Tuesday, March 06, 2007

It's Family Night and We're Feelin Right

Tonight was family night at Connor’s pre-school and the whole family went. Everyone else’s whole family went too, evidenced by the traffic jammed hallways and sno-cone line 30 people deep. But we had fun. They had blow up bouncy house and a bouncy climb –n- slide that the kids could go on. We had Connor all pumped up for the climb –n- slide but when he got up to it and heard the air pump on the side, he determined that he was “ALL DONE!” and clung to me so tightly that were my uterus available, he would have climbed back inside.
We moved from there to the book sale, where he pillaged the racks and was carried out crying and from there to the pizza line where he tried to see how many people he could trip by randomly throwing himself on the floor in front of on coming foot traffic.

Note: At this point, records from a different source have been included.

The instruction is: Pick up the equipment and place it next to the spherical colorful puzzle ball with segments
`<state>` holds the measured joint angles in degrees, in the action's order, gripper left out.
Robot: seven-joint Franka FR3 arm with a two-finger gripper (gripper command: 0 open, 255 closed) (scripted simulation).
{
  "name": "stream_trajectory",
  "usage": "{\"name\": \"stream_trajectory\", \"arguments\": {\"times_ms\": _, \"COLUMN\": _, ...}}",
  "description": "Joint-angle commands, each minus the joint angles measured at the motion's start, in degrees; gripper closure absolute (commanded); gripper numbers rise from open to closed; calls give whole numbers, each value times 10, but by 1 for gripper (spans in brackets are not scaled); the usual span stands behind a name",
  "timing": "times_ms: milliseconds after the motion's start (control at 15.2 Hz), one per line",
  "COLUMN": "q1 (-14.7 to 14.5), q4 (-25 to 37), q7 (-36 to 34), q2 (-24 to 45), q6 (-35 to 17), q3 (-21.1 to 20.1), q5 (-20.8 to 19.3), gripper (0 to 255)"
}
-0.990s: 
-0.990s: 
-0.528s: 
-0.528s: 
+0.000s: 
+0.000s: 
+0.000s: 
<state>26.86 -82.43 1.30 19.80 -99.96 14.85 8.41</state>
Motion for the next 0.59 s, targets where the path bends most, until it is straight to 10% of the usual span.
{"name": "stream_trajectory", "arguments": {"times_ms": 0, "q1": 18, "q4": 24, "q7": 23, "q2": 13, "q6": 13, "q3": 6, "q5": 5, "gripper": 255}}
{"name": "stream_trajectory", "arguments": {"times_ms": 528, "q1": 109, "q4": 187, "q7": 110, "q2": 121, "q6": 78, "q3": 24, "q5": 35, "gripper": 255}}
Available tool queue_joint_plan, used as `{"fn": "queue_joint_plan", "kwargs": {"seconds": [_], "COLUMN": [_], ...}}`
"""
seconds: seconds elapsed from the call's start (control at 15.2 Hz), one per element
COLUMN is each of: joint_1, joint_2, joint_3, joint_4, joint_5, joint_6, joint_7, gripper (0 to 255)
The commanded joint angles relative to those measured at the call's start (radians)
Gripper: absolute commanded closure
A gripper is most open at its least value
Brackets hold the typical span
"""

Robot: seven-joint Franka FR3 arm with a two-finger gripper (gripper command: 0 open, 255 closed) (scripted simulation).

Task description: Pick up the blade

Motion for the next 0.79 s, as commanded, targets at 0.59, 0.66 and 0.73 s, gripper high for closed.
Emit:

After we ate we headed back to the classroom where we made a donation to purchase his “art” from the gallery. The highlight of his night however, was the walk back to the car with Mommy and Daddy each holding a hand swinging him through the air.

Tristan also had a great time, snuggled down in the front pack facing outward as Daddy toted him around. He had the best seat in the house and was radiating such baby cuteness that women began spontaneous ovulation just by looking at him. Yeah, he really IS that cute.

Sunday, March 04, 2007

Why I Haven't Returned Your Phone Call

If you are wondering why I haven't, called you / returned your phone call / fixed your computer / come by to visit or returned your email this is the reason. Click on image to view larger.
You can see the rest of the images if you click on the "Recently Posted" link on the lower right.

















Thursday, March 01, 2007

DeepThroat


DeepThroat
Originally uploaded by Dewchild.
This is from the Lazy5 Ranch on Saturday.
I'm attempting to post to my blog from my flickr account. Hopefully the font won't be all screwy but there is only one way to tell.